Also, attributing Wall Street's problems to meritocracy is total bullshit. The stuff going on now is exactly the kind of bullshit that went on before the New Deal resulted in regulations that specifically banned the very things that caused our current Great Recession. We had actually fixed our problems by telling those old patrician Wall Street assholes to go gently caress themselves in the 1930s, but their descendants stripped away all those regulations in the 1980s and 1990s. Our current problems are exactly because people forgot who and what were the causes of our previous problems and decided it was ok to undo all the work it took to keep those assholes from loving over everyone else.

Saint Sputnik
Apr 1, 2007

Tyrannosaurs in P-51 Volkswagens!
Here's a Tom Metzger letterdump

quote:

Gee, now I’m what? A statist? That’s a good one. It actually fits my blood father much better than me. He was a Cal Tech mathematician who designed weapons for the Navy.

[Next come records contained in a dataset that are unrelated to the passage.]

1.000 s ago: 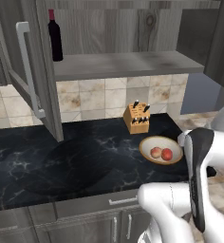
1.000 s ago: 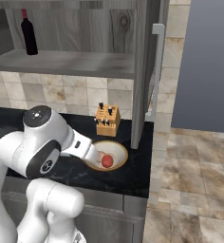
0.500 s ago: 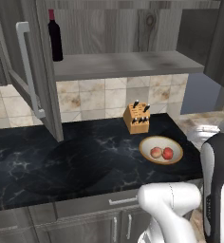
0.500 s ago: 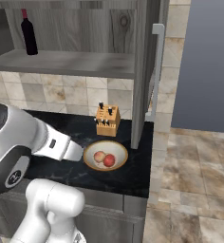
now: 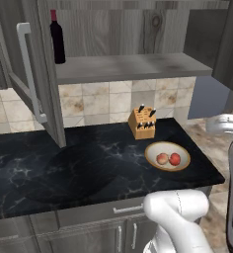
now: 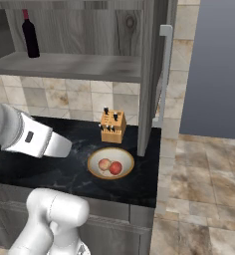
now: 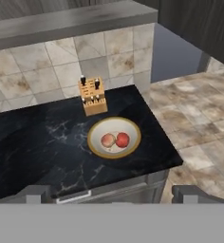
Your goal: Open the cabinet. Pick the peach and peach from the cabinet and place them into the bowl. Then close the cabinet.
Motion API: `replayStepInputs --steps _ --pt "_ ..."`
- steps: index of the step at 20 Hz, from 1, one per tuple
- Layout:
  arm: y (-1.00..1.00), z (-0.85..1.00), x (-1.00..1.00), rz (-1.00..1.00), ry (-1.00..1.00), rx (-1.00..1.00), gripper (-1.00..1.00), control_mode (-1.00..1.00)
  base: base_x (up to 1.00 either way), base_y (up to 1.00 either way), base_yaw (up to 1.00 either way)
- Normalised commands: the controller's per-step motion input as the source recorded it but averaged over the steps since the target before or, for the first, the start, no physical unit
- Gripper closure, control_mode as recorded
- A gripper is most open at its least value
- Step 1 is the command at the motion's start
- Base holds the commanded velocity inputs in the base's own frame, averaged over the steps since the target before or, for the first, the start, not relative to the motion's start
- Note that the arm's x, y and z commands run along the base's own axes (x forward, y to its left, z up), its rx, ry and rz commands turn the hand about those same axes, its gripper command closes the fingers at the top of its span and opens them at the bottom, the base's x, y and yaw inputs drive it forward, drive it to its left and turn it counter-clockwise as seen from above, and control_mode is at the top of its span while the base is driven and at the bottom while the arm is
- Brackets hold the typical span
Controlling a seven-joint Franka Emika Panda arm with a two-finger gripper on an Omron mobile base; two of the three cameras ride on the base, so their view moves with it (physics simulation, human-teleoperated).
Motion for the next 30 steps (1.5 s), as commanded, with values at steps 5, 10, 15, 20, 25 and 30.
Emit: replayStepInputs --steps 5,10,15,20,25,30 --pt "0.0 0.44 -0.58 0.0 0.0 0.03 -1.0 -1.0 0.0 0.0 0.0" --pt "-0.01 0.33 -0.4 0.0 -0.01 0.06 -1.0 -1.0 0.0 0.0 0.0" --pt "-0.22 0.2 -0.27 0.0 0.0 0.13 -1.0 -1.0 0.0 0.0 0.0" --pt "-0.47 0.07 -0.03 0.0 -0.07 0.16 -1.0 -1.0 0.0 0.0 0.0" --pt "-0.47 0.08 -0.09 0.0 -0.11 0.14 -1.0 -1.0 0.0 0.0 0.0" --pt "-0.43 0.04 -0.06 0.0 -0.11 0.11 -1.0 -1.0 0.0 0.0 0.0"
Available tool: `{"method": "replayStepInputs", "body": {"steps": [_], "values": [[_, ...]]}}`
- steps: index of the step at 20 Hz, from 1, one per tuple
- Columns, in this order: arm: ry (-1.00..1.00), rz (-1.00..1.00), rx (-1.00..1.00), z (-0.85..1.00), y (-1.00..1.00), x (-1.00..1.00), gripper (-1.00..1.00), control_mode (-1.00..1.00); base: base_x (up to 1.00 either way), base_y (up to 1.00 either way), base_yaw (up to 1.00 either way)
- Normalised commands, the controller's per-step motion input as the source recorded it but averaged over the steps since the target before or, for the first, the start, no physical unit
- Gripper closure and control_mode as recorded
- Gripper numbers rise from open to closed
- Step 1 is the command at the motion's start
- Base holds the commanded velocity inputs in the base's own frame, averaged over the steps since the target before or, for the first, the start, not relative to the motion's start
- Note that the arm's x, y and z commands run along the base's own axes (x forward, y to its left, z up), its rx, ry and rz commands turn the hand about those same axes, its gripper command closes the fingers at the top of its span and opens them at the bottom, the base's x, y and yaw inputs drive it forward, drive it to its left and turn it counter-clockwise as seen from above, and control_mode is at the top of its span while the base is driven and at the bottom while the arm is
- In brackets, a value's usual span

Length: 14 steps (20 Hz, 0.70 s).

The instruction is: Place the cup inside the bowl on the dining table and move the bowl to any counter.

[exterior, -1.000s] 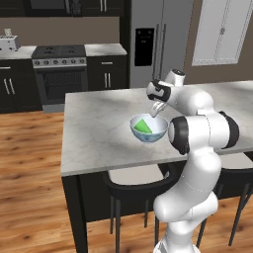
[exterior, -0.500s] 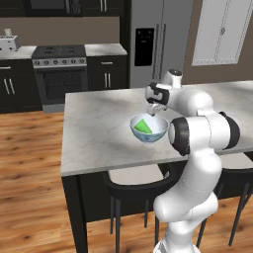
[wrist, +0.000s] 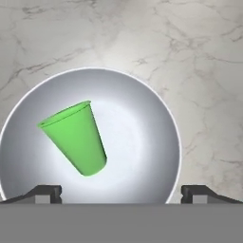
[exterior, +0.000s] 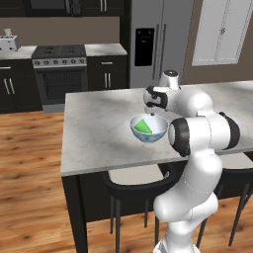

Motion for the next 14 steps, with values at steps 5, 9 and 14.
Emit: {"method": "replayStepInputs", "body": {"steps": [5,9,14], "values": [[0.15,-0.13,0.00,-0.06,-0.30,0.22,-1.00,-1.00,0.00,0.00,0.00],[0.14,-0.16,0.00,-0.08,-0.43,0.17,-1.00,-1.00,0.00,0.00,0.00],[0.01,-0.12,0.02,-0.06,-0.24,0.07,-1.00,-1.00,0.00,0.00,0.00]]}}
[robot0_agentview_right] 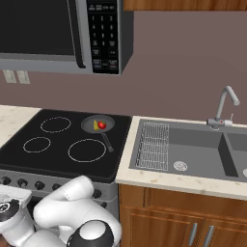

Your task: Put the tomato and lemon wedge in the pan. Then turn on the rear right burner and set the heat to medium.

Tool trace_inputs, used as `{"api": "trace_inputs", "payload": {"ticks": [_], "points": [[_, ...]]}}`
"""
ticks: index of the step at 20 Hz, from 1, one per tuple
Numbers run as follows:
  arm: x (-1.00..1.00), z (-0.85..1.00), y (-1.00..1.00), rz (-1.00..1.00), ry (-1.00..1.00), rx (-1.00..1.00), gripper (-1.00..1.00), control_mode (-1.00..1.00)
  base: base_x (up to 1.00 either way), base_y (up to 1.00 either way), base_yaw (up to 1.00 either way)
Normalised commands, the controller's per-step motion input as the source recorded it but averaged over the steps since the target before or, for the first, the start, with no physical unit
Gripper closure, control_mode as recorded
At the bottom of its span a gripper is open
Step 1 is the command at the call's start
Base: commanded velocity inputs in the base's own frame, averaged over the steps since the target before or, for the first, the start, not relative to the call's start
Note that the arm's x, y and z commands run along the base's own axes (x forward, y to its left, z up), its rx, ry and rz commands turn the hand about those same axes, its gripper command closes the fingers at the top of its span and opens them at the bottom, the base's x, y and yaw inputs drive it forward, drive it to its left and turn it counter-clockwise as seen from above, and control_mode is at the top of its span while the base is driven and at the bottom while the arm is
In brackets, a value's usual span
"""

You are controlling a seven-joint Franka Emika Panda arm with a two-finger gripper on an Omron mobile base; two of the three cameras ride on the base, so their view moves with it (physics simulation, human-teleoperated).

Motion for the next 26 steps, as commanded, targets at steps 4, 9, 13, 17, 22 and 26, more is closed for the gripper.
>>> {"api": "trace_inputs", "payload": {"ticks": [4, 9, 13, 17, 22, 26], "points": [[0.36, -0.03, -0.19, -0.11, 0.05, 0.2, -1.0, -1.0, 0.0, 0.0, 0.0], [0.33, 0.0, -0.22, -0.1, 0.07, 0.05, -1.0, -1.0, 0.0, 0.0, 0.0], [0.24, 0.0, -0.23, -0.12, 0.13, 0.0, -1.0, -1.0, 0.0, 0.0, 0.0], [0.14, -0.13, -0.17, -0.11, 0.13, 0.0, -1.0, -1.0, 0.0, 0.0, 0.0], [0.08, -0.16, -0.15, -0.07, 0.04, 0.0, -1.0, -1.0, 0.0, 0.0, 0.0], [0.0, -0.24, -0.05, -0.02, 0.0, 0.0, -1.0, -1.0, 0.0, 0.0, 0.0]]}}
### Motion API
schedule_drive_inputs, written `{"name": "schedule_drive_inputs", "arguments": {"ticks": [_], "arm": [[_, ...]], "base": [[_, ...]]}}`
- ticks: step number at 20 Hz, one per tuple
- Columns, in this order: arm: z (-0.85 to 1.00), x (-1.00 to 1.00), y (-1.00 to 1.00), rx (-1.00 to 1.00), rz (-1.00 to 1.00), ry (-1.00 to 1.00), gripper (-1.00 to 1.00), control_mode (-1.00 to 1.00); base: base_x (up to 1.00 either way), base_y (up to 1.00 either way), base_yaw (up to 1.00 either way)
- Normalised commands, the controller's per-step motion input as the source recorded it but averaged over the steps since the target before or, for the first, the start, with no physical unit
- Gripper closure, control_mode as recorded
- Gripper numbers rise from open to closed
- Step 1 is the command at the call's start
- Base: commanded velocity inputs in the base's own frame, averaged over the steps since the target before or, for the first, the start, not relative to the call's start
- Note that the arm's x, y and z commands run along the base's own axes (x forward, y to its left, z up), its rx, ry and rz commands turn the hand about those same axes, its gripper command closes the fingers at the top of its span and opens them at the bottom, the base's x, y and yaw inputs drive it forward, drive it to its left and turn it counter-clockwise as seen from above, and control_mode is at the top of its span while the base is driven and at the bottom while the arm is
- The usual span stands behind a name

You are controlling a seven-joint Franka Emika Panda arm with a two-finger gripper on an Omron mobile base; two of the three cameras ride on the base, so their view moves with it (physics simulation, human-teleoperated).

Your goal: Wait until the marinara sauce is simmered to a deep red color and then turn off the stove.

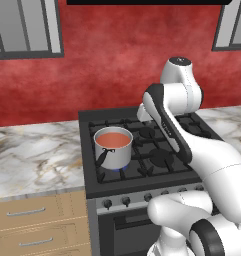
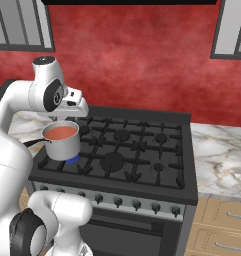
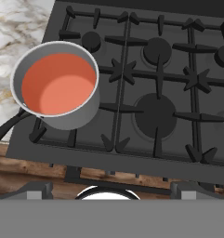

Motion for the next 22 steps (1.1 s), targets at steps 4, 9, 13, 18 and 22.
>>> {"name": "schedule_drive_inputs", "arguments": {"ticks": [4,9,13,18,22], "arm": [[0.0,0.0,0.0,0.0,0.0,0.0,-1.0,-1.0],[0.0,0.0,0.0,0.0,0.0,0.0,-1.0,-1.0],[0.0,0.0,0.0,0.0,0.0,0.0,-1.0,-1.0],[0.0,0.0,0.0,0.0,0.0,0.0,-1.0,-1.0],[0.0,0.0,0.0,0.0,0.0,0.0,-1.0,-1.0]], "base": [[0.0,0.0,0.0],[0.0,0.0,0.0],[0.0,0.0,0.0],[0.0,0.0,0.0],[0.0,0.0,0.0]]}}
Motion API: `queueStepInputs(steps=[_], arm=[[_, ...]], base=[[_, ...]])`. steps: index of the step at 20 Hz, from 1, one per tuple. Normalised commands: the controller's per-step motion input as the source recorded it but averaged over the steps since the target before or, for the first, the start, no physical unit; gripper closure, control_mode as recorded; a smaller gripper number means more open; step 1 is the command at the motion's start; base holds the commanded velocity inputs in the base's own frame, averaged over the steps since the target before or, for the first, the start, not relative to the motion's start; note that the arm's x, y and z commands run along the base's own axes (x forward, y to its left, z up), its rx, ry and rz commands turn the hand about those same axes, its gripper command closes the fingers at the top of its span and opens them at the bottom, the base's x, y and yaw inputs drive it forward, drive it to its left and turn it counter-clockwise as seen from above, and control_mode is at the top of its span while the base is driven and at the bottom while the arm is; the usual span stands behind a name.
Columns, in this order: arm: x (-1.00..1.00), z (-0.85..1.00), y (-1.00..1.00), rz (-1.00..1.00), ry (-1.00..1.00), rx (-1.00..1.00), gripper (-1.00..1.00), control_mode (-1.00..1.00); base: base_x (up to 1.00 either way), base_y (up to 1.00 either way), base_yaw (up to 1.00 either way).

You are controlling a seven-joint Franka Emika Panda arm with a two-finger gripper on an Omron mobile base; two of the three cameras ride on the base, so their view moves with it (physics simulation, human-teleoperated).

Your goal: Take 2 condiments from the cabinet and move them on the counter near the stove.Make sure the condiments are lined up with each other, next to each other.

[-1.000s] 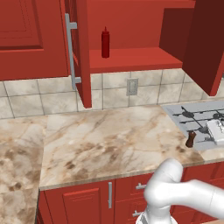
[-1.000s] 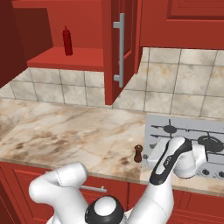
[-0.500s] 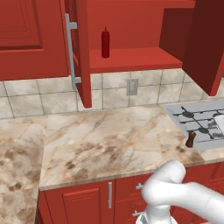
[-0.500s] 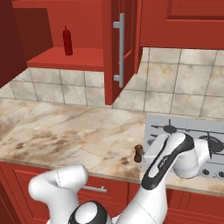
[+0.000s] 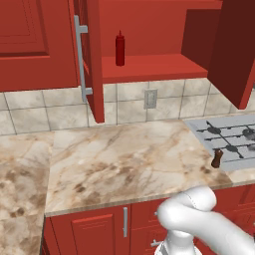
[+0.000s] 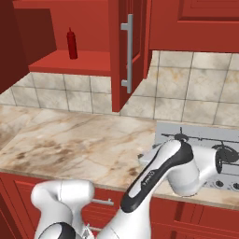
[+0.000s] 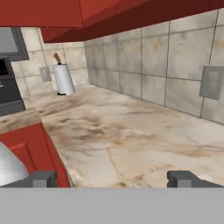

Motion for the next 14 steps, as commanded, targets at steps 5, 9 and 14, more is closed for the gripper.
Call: queueStepInputs(steps=[5, 9, 14], arm=[[-0.54, 0.63, 0.46, -0.23, 0.04, -0.02, -1.00, -1.00], [-0.42, 0.53, 0.58, -0.24, 0.06, -0.08, -1.00, -1.00], [-0.18, 0.52, 0.68, -0.20, 0.11, -0.13, -1.00, -1.00]], base=[[0.00, 0.00, 0.00], [0.00, 0.00, 0.00], [0.00, 0.00, 0.00]])
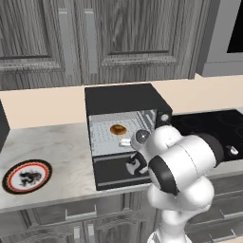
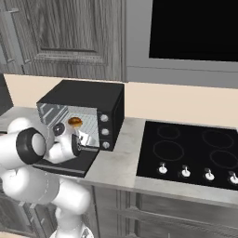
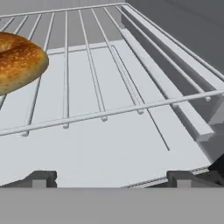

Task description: Pick up the bagel from the plate, place it on the toaster oven rack, close the door, and set the timer.

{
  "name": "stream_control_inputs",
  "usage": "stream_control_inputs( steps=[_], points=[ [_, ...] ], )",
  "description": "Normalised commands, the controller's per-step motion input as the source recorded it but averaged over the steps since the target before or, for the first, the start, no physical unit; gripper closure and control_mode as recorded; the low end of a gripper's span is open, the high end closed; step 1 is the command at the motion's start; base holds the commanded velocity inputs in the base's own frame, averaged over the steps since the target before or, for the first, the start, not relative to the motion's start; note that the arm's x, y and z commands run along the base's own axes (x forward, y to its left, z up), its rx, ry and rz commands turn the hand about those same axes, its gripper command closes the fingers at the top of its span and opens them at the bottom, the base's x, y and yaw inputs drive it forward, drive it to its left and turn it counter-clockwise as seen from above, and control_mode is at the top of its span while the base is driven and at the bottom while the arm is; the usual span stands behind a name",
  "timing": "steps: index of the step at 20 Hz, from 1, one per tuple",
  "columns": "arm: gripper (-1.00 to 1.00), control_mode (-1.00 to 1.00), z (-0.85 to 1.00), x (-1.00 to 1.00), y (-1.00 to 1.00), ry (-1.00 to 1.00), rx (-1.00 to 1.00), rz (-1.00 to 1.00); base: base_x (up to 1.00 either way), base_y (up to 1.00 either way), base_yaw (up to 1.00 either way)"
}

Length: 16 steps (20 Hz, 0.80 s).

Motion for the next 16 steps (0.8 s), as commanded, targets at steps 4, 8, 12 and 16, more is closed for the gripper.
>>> stream_control_inputs(
  steps=[4,8,12,16],
  points=[
    [-1.0,-1.0,0.32,-0.61,0.05,0.0,0.0,0.03,0.0,0.0,0.0],
    [-1.0,-1.0,0.63,-0.66,0.17,0.0,0.0,0.09,0.0,0.0,0.0],
    [-1.0,-1.0,0.87,-0.56,0.16,0.0,0.0,0.11,0.0,0.0,0.0],
    [-1.0,-1.0,0.64,-0.83,0.08,0.07,0.0,0.08,0.0,0.0,0.0]
  ],
)
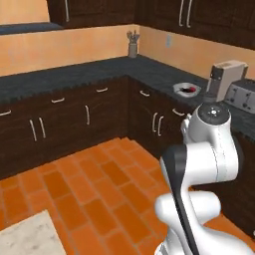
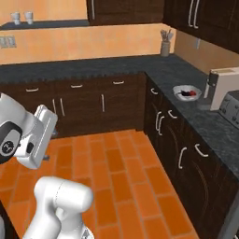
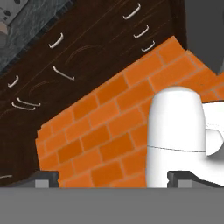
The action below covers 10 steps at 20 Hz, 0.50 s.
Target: Take the meat container that has the shrimp and place it on the second highest rack of the freezer. Then take the vegetable container that has the eggplant and bell pepper and place it on the highest rack of the freezer.
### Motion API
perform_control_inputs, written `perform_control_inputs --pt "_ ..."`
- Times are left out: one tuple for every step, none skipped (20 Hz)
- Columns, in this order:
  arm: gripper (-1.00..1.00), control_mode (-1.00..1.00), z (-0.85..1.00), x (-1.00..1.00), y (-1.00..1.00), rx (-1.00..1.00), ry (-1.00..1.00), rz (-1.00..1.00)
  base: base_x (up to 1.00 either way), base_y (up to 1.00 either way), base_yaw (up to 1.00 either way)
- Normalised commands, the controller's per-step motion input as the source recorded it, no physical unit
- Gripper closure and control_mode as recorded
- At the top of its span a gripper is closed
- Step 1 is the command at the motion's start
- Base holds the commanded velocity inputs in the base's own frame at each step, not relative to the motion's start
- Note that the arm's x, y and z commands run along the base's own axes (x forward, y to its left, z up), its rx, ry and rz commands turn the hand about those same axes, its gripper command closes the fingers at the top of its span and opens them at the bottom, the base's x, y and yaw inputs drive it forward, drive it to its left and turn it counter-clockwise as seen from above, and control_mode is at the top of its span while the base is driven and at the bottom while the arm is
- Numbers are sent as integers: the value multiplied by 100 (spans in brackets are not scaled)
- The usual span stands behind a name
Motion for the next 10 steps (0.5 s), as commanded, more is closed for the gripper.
perform_control_inputs --pt "-100 100 0 0 0 0 0 0 100 -12 -35" --pt "-100 100 0 0 0 0 0 0 100 -13 -34" --pt "-100 100 0 0 0 0 0 0 100 -10 -35" --pt "-100 100 0 0 0 0 0 0 100 -4 -38" --pt "-100 100 0 0 0 0 0 0 100 0 -41" --pt "-100 100 0 0 0 0 0 0 100 0 -42" --pt "-100 100 0 0 0 0 0 0 100 0 -42" --pt "-100 100 0 0 0 0 0 0 100 0 -41" --pt "-100 100 0 0 0 0 0 0 100 0 -41" --pt "-100 100 0 0 0 0 0 0 100 0 -42"
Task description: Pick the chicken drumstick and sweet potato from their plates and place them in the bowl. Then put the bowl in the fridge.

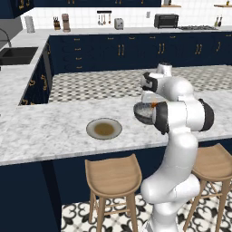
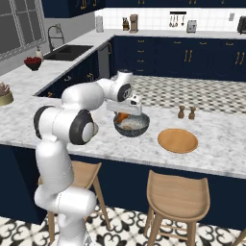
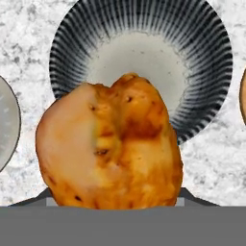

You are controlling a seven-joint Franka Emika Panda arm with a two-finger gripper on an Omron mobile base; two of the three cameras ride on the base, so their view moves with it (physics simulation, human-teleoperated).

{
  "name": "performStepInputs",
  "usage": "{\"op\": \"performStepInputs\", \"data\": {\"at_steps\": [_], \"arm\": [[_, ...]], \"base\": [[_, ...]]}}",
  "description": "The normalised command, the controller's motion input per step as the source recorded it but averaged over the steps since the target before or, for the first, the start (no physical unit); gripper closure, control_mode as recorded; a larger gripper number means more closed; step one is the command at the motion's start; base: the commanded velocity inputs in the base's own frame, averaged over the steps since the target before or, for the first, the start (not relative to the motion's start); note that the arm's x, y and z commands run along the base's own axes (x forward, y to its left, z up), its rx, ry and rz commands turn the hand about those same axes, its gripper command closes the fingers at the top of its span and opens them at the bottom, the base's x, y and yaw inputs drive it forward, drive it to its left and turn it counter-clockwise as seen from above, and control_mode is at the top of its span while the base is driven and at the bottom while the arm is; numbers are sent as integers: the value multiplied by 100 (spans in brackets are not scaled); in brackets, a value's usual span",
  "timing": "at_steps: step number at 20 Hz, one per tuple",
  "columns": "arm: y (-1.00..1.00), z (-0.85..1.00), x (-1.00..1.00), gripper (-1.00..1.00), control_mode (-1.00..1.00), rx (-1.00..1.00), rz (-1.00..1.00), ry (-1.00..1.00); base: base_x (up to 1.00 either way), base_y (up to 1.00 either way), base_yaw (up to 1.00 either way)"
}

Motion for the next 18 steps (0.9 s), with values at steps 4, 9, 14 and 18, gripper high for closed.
{"op": "performStepInputs", "data": {"at_steps": [4,9,14,18], "arm": [[-11,-55,73,100,-100,0,5,2],[-2,-55,61,100,-100,0,5,2],[2,-47,12,100,-100,0,1,3],[9,-23,-1,-100,-100,-1,0,1]], "base": [[0,0,0],[0,0,0],[0,0,0],[0,0,0]]}}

Henry Ford once said, “History is bunk!” George Carlin called it “bullcrap.” A true and honest recounting of history is very elusive. Sometimes it takes a century or more to get it right. I could go on and on about the hundreds of proven facts which poke holes not only in World War II myths, but also in many dating back millennia.

Manipulators broad-brush complex events with simplistic words and phrases, so that foolish people will slavishly support their evil agenda. How easy it is to toss a person under the “Holocaust Denier” bus.

I don’t deny that Jews died in World War II, but why don’t we mention more often the 55 million non-Jews who were killed? Why Not? Because history is written for the victors, and the winners at this time are Jews. Why don’t we mention the 60+ million Christians murdered in communist Russia or the genocide in Red China by our new-found buddies? Why not? Because the Bolshevik Revolution was dominated by B’nai B’rith Jewish Freemasons.

The winners of wars create the history books, the movies and the “Company Line” – but I guarantee you that nature does not accept lies and liars forever!

Tom Metzger

quote:

The Koch brothers hijacking the Republicrats party is a little like a prostitute complaining that a john gave her to much money. Buying a politician or political party is the American way.

As far as not talking about the massive corruption of the Democrazy party this newspaper has a word limitation on letters. Otherwise it would take a the whole paper to expose both parties.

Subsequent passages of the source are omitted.